In a survey announced this week, the National Association of State Chief Information Officers (NASCIO) said that continued declines in the states’ IT workforce will challenge service delivery and productivity in the coming years. Although respondents indicated that the weak economy has kept many workers at their jobs, an “inevitable tsunami of turnover,” should be expected.
According to results of a recent survey, many state CIOs foresee a continued shirking of their state’s IT workforce. The study builds on an issue that gained force a few years ago, when state CIOs had offered anecdotal evidence that states could face a potential shortage of government IT workers in the near future due to anticipated retirements of baby boomers and a waning interest in government IT employment from a younger generation.

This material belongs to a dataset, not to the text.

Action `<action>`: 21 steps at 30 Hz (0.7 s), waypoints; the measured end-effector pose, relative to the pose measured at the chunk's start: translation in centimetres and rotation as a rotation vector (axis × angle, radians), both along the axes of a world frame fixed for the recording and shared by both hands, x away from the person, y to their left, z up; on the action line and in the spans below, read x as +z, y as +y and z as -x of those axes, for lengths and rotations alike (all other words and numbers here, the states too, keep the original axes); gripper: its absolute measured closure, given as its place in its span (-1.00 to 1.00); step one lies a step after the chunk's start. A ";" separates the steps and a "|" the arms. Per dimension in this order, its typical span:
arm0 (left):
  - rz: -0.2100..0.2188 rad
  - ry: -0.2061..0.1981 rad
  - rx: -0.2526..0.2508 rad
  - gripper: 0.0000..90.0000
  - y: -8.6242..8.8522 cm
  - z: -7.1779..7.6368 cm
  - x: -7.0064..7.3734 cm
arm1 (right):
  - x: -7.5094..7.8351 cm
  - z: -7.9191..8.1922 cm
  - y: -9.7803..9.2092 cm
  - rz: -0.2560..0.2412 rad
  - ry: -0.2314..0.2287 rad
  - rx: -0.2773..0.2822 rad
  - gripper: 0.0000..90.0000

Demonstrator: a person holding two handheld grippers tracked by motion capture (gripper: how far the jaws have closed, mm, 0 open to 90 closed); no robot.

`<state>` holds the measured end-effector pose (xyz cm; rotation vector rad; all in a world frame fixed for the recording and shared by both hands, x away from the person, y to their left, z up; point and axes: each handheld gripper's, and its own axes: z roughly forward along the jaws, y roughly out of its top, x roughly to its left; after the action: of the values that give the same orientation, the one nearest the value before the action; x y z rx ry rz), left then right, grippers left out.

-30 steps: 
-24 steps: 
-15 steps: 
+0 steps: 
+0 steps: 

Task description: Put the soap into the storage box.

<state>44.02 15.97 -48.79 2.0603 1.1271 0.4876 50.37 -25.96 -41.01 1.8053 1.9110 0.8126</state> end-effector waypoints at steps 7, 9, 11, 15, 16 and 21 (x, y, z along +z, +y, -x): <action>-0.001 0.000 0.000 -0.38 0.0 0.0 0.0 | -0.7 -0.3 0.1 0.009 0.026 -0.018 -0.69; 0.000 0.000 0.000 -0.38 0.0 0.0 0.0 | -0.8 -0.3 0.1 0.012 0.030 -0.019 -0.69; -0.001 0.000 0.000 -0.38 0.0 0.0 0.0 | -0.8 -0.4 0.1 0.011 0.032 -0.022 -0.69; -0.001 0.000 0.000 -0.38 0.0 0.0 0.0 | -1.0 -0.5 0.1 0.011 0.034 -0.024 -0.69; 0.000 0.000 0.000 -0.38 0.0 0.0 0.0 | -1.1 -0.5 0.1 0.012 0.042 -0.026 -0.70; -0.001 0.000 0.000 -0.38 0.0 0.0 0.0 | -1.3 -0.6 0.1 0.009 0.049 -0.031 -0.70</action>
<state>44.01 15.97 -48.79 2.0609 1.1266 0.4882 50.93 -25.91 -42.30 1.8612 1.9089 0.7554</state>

The January report, “State IT Workforce: Under Pressure” surveyed forty-two states, finding that nearly two-thirds of state CIOs will have to reduce IT staff in the short-term. At the same time as hiring freezes and the elimination of vacant positions, state CIOs also worry about upcoming retirements and a continued inability to attract top young talent. Nearly a quarter of survey respondents said they predict one-quarter to one-third of their employees will be eligible to retire within the next five years.
“The inevitable wave of baby boomers that will leave the state workforce in the next five years has only compounded the challenges that exist for recruitment and retention of highly qualified IT personnel,” Chad Grant, NASCIO policy analyst and author of the study, said in a statement.

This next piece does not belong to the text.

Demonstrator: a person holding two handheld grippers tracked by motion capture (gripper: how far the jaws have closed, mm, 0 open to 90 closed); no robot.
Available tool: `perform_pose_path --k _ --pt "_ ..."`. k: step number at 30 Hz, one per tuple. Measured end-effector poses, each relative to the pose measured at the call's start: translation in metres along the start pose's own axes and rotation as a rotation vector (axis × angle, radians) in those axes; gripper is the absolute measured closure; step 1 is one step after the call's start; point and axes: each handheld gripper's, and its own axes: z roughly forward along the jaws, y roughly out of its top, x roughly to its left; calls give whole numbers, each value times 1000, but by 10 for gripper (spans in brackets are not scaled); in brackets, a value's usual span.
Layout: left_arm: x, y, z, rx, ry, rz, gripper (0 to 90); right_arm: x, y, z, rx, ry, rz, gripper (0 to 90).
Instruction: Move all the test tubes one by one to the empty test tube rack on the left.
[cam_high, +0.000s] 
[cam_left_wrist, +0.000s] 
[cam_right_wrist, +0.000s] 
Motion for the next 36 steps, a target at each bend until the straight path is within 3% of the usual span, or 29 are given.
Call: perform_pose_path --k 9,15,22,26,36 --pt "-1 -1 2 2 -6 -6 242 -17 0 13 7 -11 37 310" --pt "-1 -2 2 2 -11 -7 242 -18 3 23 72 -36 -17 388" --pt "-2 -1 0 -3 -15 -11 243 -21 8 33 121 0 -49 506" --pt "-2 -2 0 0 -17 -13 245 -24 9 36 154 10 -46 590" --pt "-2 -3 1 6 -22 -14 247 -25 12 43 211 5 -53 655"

Despite the budget problems facing nearly every state, the recession has had some positive effects: a majority of state CIOs said it has caused many state workers to postpone retirement. And continuing high unemployment has made entry-level positions slightly more attractive, despite nearly 80 percent of state CIOs confirming that state salary rates and pay grade structures presenting a great challenge in attracting and retaining talent.
NASCIO executive director Doug Robinson said, “retirements from of an aging state IT workforce have been a looming issue for the majority of the states and a comparison of NASCIO’s September 2007 findings and our current survey highlights that the recession has only delayed this inevitable tsunami of turnover.”

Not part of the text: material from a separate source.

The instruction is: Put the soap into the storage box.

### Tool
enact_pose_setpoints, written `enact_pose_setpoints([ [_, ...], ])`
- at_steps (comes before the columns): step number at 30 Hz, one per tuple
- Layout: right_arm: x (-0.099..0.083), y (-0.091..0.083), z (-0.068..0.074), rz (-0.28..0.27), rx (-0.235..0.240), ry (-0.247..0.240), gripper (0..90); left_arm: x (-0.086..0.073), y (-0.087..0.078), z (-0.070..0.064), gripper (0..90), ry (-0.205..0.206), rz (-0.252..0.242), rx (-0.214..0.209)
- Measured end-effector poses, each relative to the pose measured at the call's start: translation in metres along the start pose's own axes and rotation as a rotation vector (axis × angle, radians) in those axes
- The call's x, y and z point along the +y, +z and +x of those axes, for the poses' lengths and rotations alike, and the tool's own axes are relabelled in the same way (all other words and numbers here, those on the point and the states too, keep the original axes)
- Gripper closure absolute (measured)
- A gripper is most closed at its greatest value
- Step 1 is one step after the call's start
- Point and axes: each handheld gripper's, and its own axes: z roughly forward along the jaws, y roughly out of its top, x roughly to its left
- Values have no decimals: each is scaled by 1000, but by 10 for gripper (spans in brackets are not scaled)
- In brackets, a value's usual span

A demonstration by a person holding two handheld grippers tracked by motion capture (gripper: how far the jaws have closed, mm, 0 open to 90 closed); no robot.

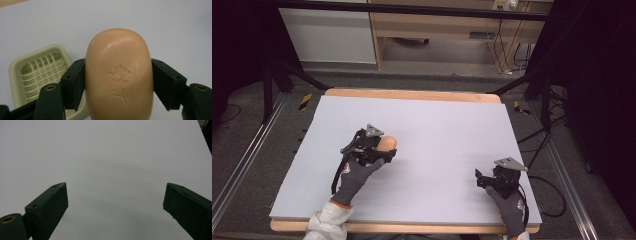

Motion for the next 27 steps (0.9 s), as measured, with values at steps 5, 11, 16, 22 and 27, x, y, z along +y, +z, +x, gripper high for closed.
enact_pose_setpoints([
  [5, 0, 0, 1, 4, 1, -1, 63, -1, -3, 10, 317, -22, -11, 19],
  [11, 0, 0, 1, 3, 2, 1, 63, -3, -1, 22, 317, -49, -2, 37],
  [16, 0, 0, 1, 5, 0, 0, 62, -4, -2, 27, 318, -63, -5, 40],
  [22, 0, 0, 1, 4, 1, 1, 62, -4, -5, 36, 318, -87, -16, 52],
  [27, 0, 0, 0, 0, 0, 5, 62, -6, -4, 43, 318, -104, -16, 62],
])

The top five skills and disciplines presenting the greatest challenge for state CIOs to fill included security, project management, architecture, application and mobile application development and analysis/design.
To read the report in its entirety, click here.
This is of course the double-whammy of the downturn, it makes me sad because just when we have many technology tools to improve the day-to-day lives of government staff, we lose some part of our ability to deploy and improve our technology infrastructure. This will move us further down the path of cloud computing and shared services as we try to cope.